The answer is the set of lines that include "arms", copied from the data below.
--- --- ---
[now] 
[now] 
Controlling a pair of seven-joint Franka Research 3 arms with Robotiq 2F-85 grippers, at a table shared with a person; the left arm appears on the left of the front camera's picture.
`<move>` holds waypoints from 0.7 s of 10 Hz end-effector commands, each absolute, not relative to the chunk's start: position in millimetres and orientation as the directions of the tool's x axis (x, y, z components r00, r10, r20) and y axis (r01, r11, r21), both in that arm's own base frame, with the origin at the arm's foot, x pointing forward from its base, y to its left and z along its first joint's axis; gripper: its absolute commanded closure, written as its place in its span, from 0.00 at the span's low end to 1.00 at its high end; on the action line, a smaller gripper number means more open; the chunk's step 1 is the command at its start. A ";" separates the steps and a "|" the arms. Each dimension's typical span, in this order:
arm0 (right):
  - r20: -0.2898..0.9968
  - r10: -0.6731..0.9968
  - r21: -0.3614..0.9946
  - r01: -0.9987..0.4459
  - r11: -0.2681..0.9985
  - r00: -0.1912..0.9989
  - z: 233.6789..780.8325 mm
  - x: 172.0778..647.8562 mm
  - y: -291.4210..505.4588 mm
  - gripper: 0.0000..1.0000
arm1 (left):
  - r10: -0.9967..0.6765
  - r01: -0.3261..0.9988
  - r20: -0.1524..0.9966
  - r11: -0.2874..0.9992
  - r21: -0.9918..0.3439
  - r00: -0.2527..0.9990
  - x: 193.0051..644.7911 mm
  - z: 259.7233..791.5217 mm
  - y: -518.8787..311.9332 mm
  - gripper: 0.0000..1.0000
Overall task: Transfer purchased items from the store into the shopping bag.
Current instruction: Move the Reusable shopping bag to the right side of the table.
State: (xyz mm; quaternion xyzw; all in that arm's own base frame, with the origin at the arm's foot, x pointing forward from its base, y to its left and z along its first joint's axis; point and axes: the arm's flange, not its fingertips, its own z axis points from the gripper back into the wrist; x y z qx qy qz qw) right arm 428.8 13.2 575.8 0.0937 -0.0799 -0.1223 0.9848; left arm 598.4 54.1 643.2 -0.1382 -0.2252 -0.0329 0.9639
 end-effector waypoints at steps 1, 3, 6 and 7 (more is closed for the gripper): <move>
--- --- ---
_Written solution_:
Controlling a pair of seven-joint Franka Research 3 arms with Robotiq 2F-85 grippers, at a table shared with a person; the left arm appears on the left of the front camera's picture.
`<move>` holds waypoints from 0.7 s of 10 Hz end-effector commands, each absolute, not relative to the chunk's start: position in millimetres and orientation as the directions of the tool's x axis (x, y, z components r00, r10, r20) and y axis (r01, r11, r21), both in that arm's own base frame, with the origin at the arm's foot, x pointing forward from its base, y to its left and z along its first joint's axis; gripper: its absolute commanded closure, written as its place in its span, from 0.00 at the span's low end to 1.00 at its high end; on the action line, a smaller gripper number means more open; the chunk's step 1 is the command at its start. A ";" separates the steps and a "|" the arms. Each dimension's typical span, in this order:

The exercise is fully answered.